2. Shelve your Steve Jobs voice

Or any <insert influential tech individual> voice for that matter. These leaders are the go-to sources of inspiration for delivering memorable speeches, but channeling their low, forceful style of their way of speaking can be off-putting and even distracting if it doesn’t match how you typically talk. (We’re looking at you, Elizabeth Holmes.)

If you want to connect with your audience, speak with your natural voice. This signals that you are confident and comfortable with your speaking skills. You want to be memorable in your own right, not as a copy of someone else. Practice speaking in a steady tone, varying your pitch and pausing after key ideas. The more you practice, the more command you’ll have of your natural voice - which is perfect for exuding charisma at your team’s next all-hands meeting.

3. Find your story

The best way to capture your audience’s attention from the get-go is to open with a story. People have a natural affinity for narrative, and tech audiences are no different. This is because we are what experts call “emotional listeners.” When we listen to a public speaker, our feelings have major influence over our reception of what is being said. 

For example, you can use humor and suspense, personal stories, or fictional tales. Regardless of the theme, a unique story will make your message more memorable. This is especially important when your topic is mostly quantitative. Think of a narrative as a chance to stand out as an insightful person with a philosophical view of the world. And remember, your story can be quoted and shared on social media by your audience, giving your impact even wider reach.

4. Use Repetition

Got a lot of content to share and not a lot of airtime? In this case, you’re in danger of your audience leaving the room overwhelmed by information overload and with a loose grasp of your talking points. It’s a tricky situation to be in. The more content you have, the more likely your audience will zone out.

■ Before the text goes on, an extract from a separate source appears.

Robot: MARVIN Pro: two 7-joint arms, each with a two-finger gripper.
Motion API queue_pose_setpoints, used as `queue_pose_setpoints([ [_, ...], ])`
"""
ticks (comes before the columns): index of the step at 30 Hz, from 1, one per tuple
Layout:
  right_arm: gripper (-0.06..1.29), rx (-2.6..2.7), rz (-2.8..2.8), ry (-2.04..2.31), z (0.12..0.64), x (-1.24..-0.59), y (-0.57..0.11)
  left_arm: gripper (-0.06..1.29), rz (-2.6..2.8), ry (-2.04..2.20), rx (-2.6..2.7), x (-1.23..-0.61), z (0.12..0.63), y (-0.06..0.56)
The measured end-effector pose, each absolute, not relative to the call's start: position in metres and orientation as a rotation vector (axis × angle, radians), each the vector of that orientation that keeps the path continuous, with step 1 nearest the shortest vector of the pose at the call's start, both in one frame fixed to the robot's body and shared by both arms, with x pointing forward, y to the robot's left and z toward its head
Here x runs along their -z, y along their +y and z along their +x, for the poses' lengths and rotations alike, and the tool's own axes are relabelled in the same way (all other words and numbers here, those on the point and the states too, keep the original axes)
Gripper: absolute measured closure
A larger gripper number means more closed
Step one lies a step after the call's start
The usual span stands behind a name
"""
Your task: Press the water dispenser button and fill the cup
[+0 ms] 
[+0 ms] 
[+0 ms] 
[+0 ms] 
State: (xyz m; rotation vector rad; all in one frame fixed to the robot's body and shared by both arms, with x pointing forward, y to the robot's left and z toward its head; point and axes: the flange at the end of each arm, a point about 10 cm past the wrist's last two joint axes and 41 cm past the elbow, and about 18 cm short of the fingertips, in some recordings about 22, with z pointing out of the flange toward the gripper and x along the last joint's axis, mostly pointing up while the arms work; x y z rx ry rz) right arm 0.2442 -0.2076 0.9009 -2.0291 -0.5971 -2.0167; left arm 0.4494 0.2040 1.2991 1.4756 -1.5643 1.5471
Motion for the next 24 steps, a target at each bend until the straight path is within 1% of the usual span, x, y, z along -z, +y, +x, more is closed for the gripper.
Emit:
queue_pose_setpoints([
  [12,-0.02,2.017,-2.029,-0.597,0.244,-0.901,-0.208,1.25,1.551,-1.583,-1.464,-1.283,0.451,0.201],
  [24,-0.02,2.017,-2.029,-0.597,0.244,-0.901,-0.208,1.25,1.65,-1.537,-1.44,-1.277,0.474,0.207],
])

Take note from Mark Zuckerberg’s Facebook F8 Keynote. Mark was tasked with announcing over fifteen new features across three platforms. If his listeners were distracted for just a moment, Mark would have already moved on to talk about the next feature, and they would end up confused, trying to piece together context for themselves. 

But Mark lends his listeners a hand. Mark repeat action words and important phrases to drive home a consistent message. Try this: Instead of saying “we’re running tests, surveys, and marathons,” say, “we’re running tests; we’re running surveys; we’re running marathons.” This method might seem counterintuitive because your goal is to maximize content in a short period of time, but repeating words can help you in two ways: 1) it signals to your listeners that what you’re saying is important, and 2) it helps bring them back into the loop if they’ve lost focus for a moment. 

5. Emphasize in more ways than *one*

In her TED Talk, Reshma Saujani, founder of Girls Who Code, doesn’t let audience members get distracted for too long. That’s because Saujani uses multiple methods to emphasize different points in her message. For example, Saujani combines techniques such as changing pitch, using hand gestures, and pausing to snap audience members out of their daydreaming.

No fancy slide animations necessary.